### WHAT THE TASK ASKS
Below are records to transcribe in full and unchanged; omit every picture.

### ENTRIES SUPPLIED
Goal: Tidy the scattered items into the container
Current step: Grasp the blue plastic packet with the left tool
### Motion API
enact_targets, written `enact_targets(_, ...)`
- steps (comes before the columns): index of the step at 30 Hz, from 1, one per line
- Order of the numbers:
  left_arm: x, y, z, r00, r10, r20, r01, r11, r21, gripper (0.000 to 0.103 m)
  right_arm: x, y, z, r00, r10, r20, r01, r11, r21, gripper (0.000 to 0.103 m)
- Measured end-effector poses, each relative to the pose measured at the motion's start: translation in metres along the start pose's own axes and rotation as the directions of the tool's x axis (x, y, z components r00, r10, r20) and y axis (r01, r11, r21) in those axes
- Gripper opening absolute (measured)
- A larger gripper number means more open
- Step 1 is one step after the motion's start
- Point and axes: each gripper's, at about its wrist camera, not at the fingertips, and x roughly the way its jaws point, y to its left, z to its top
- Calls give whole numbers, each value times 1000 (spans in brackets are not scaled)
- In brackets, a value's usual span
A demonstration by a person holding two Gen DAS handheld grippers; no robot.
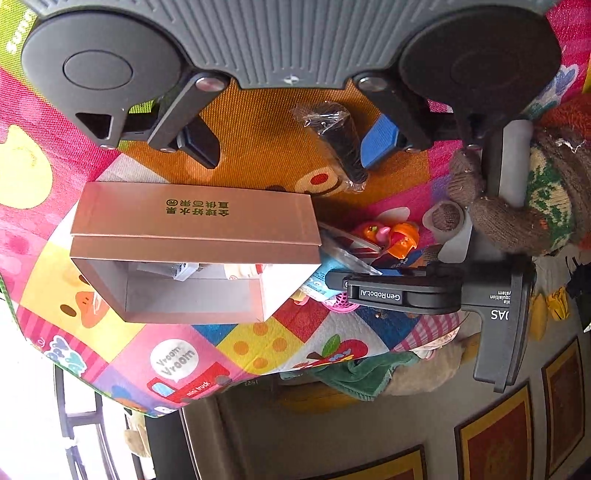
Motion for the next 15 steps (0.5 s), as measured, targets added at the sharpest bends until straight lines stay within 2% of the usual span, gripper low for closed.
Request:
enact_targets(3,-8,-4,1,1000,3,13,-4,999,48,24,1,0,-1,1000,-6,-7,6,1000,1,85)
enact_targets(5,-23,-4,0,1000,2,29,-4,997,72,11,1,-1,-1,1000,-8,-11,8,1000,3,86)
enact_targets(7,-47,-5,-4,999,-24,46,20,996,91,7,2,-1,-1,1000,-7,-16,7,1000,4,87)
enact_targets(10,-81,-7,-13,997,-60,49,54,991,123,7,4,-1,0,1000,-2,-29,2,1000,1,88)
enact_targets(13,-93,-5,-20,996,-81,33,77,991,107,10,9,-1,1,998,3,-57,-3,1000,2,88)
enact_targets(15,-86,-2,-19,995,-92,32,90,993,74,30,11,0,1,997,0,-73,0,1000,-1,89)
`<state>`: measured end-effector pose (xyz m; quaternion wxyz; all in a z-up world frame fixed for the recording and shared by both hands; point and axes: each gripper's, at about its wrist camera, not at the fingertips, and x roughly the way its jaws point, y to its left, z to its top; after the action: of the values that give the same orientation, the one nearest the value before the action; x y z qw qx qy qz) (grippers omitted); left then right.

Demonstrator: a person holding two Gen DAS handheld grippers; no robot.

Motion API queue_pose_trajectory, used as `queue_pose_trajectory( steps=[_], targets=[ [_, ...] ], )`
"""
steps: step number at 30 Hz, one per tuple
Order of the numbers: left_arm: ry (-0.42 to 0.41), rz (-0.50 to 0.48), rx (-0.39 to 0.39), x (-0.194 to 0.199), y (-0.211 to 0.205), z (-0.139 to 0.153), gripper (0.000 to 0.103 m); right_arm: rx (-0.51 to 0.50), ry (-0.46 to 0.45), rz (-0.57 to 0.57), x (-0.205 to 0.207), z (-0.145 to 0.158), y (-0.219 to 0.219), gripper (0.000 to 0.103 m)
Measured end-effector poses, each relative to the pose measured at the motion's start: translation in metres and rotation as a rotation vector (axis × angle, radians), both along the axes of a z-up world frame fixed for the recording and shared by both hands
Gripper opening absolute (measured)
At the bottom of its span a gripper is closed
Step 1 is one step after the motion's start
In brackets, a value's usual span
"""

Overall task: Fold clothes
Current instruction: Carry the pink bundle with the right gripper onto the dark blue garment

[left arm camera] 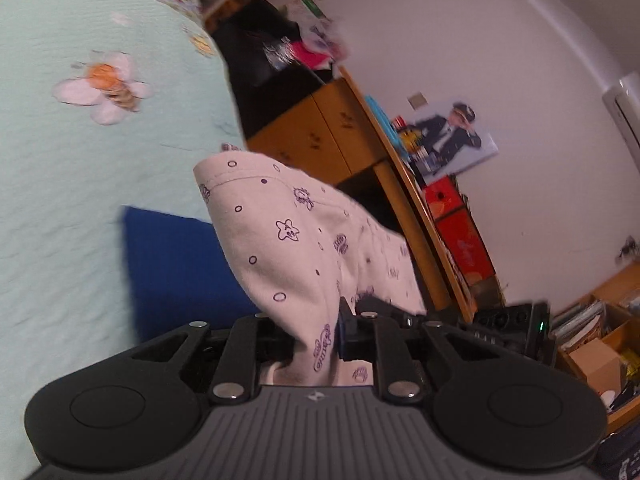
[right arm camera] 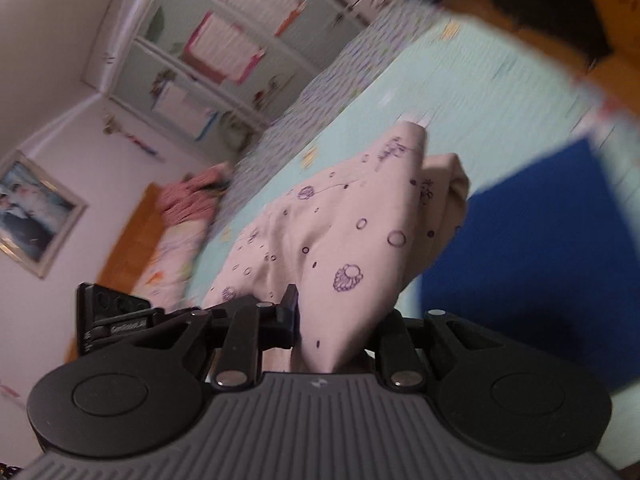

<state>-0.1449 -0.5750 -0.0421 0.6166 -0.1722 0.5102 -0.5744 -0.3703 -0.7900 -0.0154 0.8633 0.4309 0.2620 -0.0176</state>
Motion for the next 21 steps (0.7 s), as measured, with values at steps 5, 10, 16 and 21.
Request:
queue_pose_trajectory(
  steps=[5,10,16,21],
  targets=[
    [-0.057,0.015,0.291,0.006,-0.07,-0.095,0.063,-0.074,0.222,-0.108,0.019,-0.064,-0.088,0.048],
    [0.022,0.142,0.242,0.022,-0.049,-0.141,0.052,0.018,0.192,-0.296,0.009,-0.152,-0.117,0.052],
    [-0.212,0.171,0.303,0.002,-0.037,-0.099,0.057,0.119,0.042,-0.44,-0.043,-0.148,-0.114,0.053],
    [-0.342,0.104,0.141,-0.042,-0.04,-0.067,0.06,0.046,-0.059,-0.491,-0.073,-0.117,-0.084,0.055]
  ],
)
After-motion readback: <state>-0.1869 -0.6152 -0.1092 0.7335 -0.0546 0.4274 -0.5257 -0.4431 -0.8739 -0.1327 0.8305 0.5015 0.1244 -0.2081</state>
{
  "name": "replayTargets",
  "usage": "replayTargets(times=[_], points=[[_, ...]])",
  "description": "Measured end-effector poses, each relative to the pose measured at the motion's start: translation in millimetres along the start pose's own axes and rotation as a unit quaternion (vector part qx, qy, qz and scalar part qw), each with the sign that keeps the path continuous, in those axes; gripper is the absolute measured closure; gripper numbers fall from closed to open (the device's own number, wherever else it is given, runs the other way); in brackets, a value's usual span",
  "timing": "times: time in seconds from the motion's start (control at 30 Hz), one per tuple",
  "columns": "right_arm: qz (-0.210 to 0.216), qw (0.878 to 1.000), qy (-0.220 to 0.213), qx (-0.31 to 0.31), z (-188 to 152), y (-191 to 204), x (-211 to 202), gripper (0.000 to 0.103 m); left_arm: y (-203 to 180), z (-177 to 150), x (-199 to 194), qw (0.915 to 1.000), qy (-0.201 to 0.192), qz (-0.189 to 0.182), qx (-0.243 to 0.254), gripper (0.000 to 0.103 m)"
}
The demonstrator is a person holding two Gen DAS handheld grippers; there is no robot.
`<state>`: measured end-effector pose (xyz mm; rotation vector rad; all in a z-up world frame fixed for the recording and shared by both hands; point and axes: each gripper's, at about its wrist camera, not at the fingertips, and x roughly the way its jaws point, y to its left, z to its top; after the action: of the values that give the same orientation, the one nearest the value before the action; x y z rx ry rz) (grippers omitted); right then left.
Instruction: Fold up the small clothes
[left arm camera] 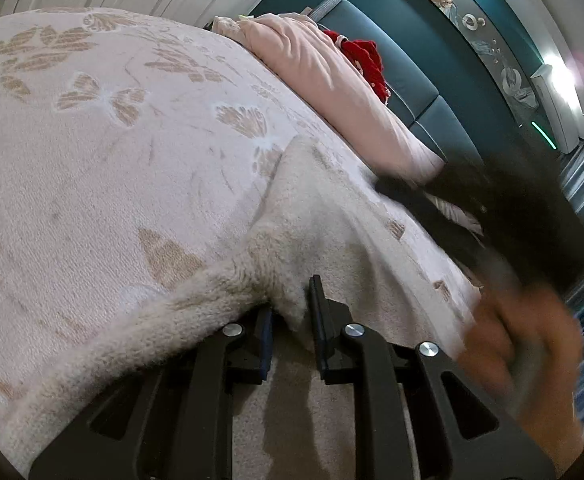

### RESULT
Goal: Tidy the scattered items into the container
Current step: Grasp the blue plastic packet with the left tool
### Motion API
enact_targets, written `enact_targets(_, ...)`
- steps (comes before the columns): index of the step at 30 Hz, from 1, one per line
- Order of the numbers:
  left_arm: x, y, z, r00, r10, r20, r01, r11, r21, gripper (0.000 to 0.103 m)
  right_arm: x, y, z, r00, r10, r20, r01, r11, r21, gripper (0.000 to 0.103 m)
- Measured end-effector poses, each relative to the pose measured at the motion's start: translation in metres along the start pose's own axes and rotation as the directions of the tool's x axis (x, y, z components r00, r10, r20) and y axis (r01, r11, r21) in those axes
- Gripper opening absolute (measured)
- A larger gripper number means more open
- Step 1 is one step after the motion's start
- Point and axes: each gripper's, at about its wrist camera, not at the fingertips, and x roughly the way its jaws point, y to its left, z to its top
- Calls give whole numbers, each value times 1000 (spans in brackets are not scaled)
- In brackets, a value's usual span
A demonstration by a person holding two Gen DAS handheld grippers; no robot.
Motion for the next 15 steps (0.5 s), as measured, targets added at the sharpest bends until straight lines stay within 2% of the usual span, gripper low for closed.
Request:
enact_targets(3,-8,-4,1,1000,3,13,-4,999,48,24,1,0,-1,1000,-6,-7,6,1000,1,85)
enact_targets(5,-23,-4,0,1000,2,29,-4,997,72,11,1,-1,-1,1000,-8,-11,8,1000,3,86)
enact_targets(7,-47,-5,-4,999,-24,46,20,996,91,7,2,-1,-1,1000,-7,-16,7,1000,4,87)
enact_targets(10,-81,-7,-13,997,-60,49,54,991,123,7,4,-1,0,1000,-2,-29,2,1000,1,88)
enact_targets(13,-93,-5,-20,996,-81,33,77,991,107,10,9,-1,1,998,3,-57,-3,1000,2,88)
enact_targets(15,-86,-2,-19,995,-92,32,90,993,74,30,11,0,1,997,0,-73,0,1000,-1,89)
`<state>`: measured end-effector pose (xyz m; quaternion wxyz; all in a z-up world frame fixed for the recording and shared by both hands; point and axes: each gripper's, at about its wrist camera, not at the fingertips, and x roughly the way its jaws point, y to its left, z to its top; after the action: of the values that give the same orientation, the one nearest the value before the action; x y z qw qx qy qz) (grippers omitted); left then right.

Demonstrator: a person holding two Gen DAS handheld grippers; no robot.

Motion API queue_pose_trajectory, used as `queue_pose_trajectory( steps=[_], targets=[ [_, ...] ], )`
"""
steps: step number at 30 Hz, one per tuple
Order of the numbers: left_arm: ry (-0.42 to 0.41), rz (-0.50 to 0.48), rx (-0.39 to 0.39), x (-0.194 to 0.199), y (-0.211 to 0.205), z (-0.139 to 0.153), gripper (0.000 to 0.103 m); right_arm: rx (-0.51 to 0.50), ry (-0.46 to 0.45), rz (-0.57 to 0.57), x (-0.205 to 0.207), z (-0.145 to 0.158), y (-0.219 to 0.219), gripper (0.000 to 0.103 m)
Measured end-effector poses, each relative to the pose measured at the motion's start: translation in metres and rotation as a rotation vector (axis × angle, radians), both along the axes of a z-up world frame fixed for the recording and shared by both hands
Gripper opening absolute (measured)
At the bottom of its span a gripper is closed
Step 1 is one step after the motion's start
In brackets, a value's usual span
"""

Overall task: Fold clothes
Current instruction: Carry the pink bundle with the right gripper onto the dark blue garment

[left arm camera] 
[right arm camera] 

<state>-0.1449 -0.5750 -0.0421 0.6166 -0.1722 0.5102 -0.5744 -0.3703 -0.7900 -0.0154 0.8633 0.4309 0.2620 -0.0176</state>
Motion for the next 21 steps (0.7 s), as measured, with values at steps 5, 10, 16 and 21.
Request:
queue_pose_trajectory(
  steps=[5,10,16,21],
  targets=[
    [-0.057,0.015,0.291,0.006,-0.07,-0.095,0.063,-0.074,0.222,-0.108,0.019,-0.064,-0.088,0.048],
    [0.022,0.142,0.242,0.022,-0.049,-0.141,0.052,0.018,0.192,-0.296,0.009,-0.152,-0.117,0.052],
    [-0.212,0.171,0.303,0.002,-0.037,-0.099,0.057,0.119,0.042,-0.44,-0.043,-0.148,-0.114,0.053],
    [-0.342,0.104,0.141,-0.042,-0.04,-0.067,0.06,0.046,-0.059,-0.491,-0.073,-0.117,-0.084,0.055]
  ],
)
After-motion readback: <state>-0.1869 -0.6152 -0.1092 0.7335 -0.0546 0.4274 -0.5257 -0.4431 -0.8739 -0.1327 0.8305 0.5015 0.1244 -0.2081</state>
{
  "name": "replayTargets",
  "usage": "replayTargets(times=[_], points=[[_, ...]])",
  "description": "Measured end-effector poses, each relative to the pose measured at the motion's start: translation in millimetres along the start pose's own axes and rotation as a unit quaternion (vector part qx, qy, qz and scalar part qw), each with the sign that keeps the path continuous, in those axes; gripper is the absolute measured closure; gripper numbers fall from closed to open (the device's own number, wherever else it is given, runs the other way); in brackets, a value's usual span",
  "timing": "times: time in seconds from the motion's start (control at 30 Hz), one per tuple",
  "columns": "right_arm: qz (-0.210 to 0.216), qw (0.878 to 1.000), qy (-0.220 to 0.213), qx (-0.31 to 0.31), z (-188 to 152), y (-191 to 204), x (-211 to 202), gripper (0.000 to 0.103 m); left_arm: y (-203 to 180), z (-177 to 150), x (-199 to 194), qw (0.915 to 1.000), qy (-0.201 to 0.192), qz (-0.189 to 0.182), qx (-0.243 to 0.254), gripper (0.000 to 0.103 m)"
}
The demonstrator is a person holding two Gen DAS handheld grippers; there is no robot.
`<state>`: measured end-effector pose (xyz mm; rotation vector rad; all in a z-up world frame fixed for the recording and shared by both hands; point and axes: each gripper's, at about its wrist camera, not at the fingertips, and x roughly the way its jaws point, y to its left, z to its top; after the action: of the values that give the same orientation, the one nearest the value before the action; x y z rx ry rz) (grippers omitted); right then left.
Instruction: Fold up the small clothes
[left arm camera] 

The exercise has been carried out in full.